1960’lardan bugüne kadar geçen sürede Türkiye’den Almanya’ya, “misafir işçiler” olarak gidişin 50 yılda ne noktaya geldiğini, nasıl 3 milyon dolayına ulaştığını tartışıyoruz.
Onlar 50 yılda, büyük ölçüde “organize biçimde” anlaşmalara bağlı olarak gitmişlerdi; yine de büyük sorunlarla karşılaştılar, bugün de sorunlar var.
Ya Suriye’de yaratılan iç savaştan, bombalardan, bölünmekte olan ülkeden bir kalemde Türkiye’ye bugün kaçmak ve göçmek zorunda kalan 2 milyonu aşkın Suriyelinin bizde yaratacağı sorunlar ne boyutlara ulaşacak.
Hem de AKP hükümetlerinin Suriye’nin bütünlüğünü temsil eden Esad’a karşı, resmen taraf olduğu bir iç savaş sonucu!

Ve son perde
Sahne 4: Gazetelerde, dünya ajanslarında, televizyonlarda, Bodrum’da kıyıya dalgalar tarafından savrulmuş minik bir çocuğun kumsalda nefessiz yatan bedeni yer aldı.
Gören, işiten herkesi ürperten bir sahne. Ama bu bir sonuç. Neyin sonucu;
- Bölgedeki ülkelerde iç savaşlar çıkararak BOP’u gerçekleştirmek istemenin sonucu.
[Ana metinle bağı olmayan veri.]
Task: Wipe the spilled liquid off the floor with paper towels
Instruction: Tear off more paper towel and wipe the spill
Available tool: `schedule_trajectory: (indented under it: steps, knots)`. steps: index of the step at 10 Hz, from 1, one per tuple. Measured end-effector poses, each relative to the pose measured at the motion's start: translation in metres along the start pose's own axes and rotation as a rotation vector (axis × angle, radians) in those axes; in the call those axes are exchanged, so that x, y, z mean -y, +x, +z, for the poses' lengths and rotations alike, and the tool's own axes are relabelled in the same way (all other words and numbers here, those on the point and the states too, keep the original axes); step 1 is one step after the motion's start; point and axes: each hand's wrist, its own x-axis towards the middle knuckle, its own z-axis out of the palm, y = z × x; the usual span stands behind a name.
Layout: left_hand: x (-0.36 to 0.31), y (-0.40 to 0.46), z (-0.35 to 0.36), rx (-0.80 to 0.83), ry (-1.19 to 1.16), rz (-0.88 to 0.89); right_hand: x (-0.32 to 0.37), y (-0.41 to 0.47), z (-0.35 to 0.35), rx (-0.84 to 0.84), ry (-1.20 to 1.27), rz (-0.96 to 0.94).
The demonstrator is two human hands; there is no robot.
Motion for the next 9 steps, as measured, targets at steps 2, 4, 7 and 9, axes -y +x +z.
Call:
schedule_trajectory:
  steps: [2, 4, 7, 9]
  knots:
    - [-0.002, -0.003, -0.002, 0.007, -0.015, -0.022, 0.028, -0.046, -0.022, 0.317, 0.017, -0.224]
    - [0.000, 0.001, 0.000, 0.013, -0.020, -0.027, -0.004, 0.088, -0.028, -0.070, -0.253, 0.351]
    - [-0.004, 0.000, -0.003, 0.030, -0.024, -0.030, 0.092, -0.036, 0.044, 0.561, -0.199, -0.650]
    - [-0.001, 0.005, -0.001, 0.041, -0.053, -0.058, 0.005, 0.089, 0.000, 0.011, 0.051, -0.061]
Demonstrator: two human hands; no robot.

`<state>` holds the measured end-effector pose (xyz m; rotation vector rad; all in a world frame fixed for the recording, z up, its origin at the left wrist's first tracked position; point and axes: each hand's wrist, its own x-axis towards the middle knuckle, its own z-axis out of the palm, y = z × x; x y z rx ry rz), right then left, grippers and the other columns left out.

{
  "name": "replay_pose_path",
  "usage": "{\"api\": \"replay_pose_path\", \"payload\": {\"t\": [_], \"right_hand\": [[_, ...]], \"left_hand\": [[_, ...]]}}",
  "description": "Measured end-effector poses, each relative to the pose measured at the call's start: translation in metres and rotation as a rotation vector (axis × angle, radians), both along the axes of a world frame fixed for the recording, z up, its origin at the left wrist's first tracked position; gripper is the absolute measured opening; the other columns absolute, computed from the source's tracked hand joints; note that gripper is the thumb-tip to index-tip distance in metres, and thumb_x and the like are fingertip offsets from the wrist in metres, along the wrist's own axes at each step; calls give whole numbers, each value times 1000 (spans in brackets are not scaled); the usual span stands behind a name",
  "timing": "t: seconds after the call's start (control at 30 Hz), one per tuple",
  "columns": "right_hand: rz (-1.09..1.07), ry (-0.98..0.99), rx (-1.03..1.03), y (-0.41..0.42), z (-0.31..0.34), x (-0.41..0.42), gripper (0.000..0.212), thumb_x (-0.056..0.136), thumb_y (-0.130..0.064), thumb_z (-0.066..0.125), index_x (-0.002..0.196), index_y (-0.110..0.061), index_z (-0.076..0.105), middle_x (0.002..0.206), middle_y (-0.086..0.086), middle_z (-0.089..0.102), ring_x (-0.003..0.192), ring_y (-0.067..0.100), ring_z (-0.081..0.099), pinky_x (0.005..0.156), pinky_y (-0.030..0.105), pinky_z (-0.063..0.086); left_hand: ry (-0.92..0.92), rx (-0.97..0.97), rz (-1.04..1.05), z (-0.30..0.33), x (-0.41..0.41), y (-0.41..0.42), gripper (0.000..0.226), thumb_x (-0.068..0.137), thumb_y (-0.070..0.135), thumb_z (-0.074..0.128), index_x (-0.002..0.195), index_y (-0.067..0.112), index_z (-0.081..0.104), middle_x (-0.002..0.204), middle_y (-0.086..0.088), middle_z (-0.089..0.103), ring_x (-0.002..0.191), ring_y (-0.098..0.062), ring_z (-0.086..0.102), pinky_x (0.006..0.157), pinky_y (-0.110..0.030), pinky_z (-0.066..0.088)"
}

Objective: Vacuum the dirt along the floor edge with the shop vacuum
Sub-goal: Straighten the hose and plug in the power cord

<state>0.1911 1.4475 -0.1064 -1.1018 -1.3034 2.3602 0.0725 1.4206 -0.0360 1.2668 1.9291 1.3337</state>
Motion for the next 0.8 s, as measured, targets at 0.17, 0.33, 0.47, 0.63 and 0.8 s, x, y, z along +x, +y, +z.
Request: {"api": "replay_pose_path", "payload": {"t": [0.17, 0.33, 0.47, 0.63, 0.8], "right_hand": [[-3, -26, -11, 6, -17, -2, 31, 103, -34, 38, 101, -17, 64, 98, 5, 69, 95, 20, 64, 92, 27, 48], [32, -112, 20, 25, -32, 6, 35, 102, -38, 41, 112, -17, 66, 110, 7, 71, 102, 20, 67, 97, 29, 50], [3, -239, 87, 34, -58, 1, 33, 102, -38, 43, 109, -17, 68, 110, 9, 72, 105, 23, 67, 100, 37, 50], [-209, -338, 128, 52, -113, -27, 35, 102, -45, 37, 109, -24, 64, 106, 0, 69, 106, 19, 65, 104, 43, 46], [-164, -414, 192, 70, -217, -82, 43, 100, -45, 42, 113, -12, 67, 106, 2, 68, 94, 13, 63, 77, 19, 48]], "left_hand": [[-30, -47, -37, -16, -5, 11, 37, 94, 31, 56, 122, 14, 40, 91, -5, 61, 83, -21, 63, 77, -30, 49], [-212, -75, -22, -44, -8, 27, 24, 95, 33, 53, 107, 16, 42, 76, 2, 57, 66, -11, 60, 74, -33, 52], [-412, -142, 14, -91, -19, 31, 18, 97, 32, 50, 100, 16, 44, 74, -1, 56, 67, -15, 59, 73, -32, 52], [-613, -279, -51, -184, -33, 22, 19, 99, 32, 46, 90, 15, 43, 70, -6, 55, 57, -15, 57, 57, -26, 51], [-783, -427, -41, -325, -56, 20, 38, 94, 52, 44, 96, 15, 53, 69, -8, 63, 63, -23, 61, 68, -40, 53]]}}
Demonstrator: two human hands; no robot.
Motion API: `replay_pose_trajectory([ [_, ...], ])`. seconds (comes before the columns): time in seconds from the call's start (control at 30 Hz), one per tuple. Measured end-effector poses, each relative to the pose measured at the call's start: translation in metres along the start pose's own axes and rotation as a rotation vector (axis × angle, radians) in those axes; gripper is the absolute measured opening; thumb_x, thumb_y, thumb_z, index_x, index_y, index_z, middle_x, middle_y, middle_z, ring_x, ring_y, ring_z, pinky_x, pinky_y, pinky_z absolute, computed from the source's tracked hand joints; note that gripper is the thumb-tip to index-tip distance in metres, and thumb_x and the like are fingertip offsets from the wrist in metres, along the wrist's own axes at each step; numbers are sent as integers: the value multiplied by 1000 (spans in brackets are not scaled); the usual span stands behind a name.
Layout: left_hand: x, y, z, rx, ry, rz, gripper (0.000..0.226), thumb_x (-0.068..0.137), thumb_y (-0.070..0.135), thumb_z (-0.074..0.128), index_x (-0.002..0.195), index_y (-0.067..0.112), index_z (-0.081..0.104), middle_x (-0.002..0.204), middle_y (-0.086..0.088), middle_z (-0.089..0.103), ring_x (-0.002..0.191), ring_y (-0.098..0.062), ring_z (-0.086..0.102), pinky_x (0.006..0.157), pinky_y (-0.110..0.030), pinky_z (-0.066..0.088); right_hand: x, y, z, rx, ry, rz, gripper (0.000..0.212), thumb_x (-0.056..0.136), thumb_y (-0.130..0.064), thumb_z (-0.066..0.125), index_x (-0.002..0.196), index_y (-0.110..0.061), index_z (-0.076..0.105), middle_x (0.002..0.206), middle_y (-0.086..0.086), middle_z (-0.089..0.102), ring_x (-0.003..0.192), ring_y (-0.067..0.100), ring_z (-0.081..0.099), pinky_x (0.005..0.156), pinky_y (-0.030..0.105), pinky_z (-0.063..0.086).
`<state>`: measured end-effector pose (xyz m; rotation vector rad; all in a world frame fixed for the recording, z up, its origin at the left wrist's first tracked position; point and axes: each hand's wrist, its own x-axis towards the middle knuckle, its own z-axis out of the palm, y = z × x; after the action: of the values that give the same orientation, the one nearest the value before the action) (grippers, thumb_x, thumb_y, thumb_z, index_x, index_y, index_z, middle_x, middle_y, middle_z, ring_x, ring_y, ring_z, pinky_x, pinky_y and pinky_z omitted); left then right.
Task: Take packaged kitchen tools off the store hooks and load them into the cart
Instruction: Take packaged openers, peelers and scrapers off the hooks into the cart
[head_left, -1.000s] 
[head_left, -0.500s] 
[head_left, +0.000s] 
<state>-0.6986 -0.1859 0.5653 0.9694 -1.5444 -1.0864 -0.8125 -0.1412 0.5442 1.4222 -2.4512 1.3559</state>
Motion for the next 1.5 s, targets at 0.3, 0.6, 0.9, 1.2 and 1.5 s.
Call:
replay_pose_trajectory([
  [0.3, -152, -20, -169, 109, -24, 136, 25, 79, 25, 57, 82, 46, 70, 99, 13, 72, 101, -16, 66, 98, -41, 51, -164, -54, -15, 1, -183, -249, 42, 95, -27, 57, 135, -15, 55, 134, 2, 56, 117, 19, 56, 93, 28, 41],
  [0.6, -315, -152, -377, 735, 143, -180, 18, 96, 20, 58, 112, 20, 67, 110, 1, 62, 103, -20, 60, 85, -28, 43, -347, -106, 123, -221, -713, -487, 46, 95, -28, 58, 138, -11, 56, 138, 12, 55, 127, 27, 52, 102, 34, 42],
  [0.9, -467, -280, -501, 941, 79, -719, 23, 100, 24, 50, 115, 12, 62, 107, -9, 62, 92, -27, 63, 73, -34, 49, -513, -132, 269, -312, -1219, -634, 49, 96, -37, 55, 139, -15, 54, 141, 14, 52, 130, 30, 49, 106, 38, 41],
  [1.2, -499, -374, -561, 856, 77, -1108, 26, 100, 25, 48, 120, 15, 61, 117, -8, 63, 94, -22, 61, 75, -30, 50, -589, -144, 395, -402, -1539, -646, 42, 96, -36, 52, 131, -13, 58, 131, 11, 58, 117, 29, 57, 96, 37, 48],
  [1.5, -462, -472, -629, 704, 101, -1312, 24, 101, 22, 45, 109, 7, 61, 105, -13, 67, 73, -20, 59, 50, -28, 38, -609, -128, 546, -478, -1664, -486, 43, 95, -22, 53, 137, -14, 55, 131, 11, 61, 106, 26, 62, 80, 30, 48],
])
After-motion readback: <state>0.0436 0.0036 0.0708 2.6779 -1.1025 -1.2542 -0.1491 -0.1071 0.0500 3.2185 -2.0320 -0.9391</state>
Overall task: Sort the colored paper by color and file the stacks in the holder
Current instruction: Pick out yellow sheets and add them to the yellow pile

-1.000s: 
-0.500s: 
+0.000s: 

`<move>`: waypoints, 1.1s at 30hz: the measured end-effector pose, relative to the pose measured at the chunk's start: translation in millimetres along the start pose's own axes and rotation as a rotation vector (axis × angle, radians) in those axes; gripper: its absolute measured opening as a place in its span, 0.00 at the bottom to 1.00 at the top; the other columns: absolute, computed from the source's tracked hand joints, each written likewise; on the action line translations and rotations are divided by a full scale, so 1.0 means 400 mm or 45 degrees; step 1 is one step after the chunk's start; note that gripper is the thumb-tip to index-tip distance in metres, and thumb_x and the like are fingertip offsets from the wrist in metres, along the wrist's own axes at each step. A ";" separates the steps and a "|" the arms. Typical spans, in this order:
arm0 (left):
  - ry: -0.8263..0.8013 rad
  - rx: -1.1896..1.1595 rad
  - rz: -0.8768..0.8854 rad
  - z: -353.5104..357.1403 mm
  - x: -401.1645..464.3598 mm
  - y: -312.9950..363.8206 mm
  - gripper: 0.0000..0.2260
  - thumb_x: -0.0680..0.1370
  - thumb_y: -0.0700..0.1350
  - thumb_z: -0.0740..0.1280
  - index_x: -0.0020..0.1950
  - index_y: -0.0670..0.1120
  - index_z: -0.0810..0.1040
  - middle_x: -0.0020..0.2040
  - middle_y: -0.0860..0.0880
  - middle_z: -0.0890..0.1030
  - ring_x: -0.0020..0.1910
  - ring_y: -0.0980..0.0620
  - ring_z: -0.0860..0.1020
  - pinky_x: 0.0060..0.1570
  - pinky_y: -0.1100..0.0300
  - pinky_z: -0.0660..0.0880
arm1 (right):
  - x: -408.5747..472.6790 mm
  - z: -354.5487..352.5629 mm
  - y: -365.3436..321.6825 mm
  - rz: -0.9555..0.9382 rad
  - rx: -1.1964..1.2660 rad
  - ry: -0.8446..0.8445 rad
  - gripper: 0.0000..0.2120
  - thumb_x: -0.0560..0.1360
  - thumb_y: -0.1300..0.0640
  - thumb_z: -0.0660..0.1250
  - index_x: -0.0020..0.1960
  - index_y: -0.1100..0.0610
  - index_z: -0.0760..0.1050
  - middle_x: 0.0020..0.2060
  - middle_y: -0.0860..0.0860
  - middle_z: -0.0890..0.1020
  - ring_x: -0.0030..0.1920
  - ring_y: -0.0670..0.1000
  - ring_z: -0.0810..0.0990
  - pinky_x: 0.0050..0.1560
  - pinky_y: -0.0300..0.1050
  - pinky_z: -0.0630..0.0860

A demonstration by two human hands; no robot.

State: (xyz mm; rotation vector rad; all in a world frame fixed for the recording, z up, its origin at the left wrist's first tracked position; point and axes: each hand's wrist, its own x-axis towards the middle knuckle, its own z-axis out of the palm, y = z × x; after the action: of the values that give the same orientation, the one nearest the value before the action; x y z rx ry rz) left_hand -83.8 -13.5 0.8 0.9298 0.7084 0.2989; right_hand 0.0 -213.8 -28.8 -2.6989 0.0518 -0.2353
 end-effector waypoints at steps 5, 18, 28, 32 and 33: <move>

- Etnik ve mezhep çatışmaları yaratarak silah ve terörist gönderenlerin ürettiği insanlık dışı durum.
- Kaçan insanlara boş verip, “benim sınırımı geçmesin de ne olursa olsun” diyen Avrupa’nın suçu.
- Suriye’de, Esad’a karşı taraf olarak silah gönderen, savaşçı eğiten odakların suçu.
O iliklerimizi donduran küçük çocuğun üzerinde bu odakların parmak izleri bulunuyor. Aylan çocuk, tüm dünyaya son nefesinde “kral çıplak” demiştir.
Geçmiş yıllarda Afgan kızı Şerbet’in, “Afganistan savaşından önceki ve sonraki iki fotoğrafı arasındaki çarpıcı fark” gibi.(*)

(*) E. Manisalı, Gölgeler, sayfa 55, Derin Yay., 2003.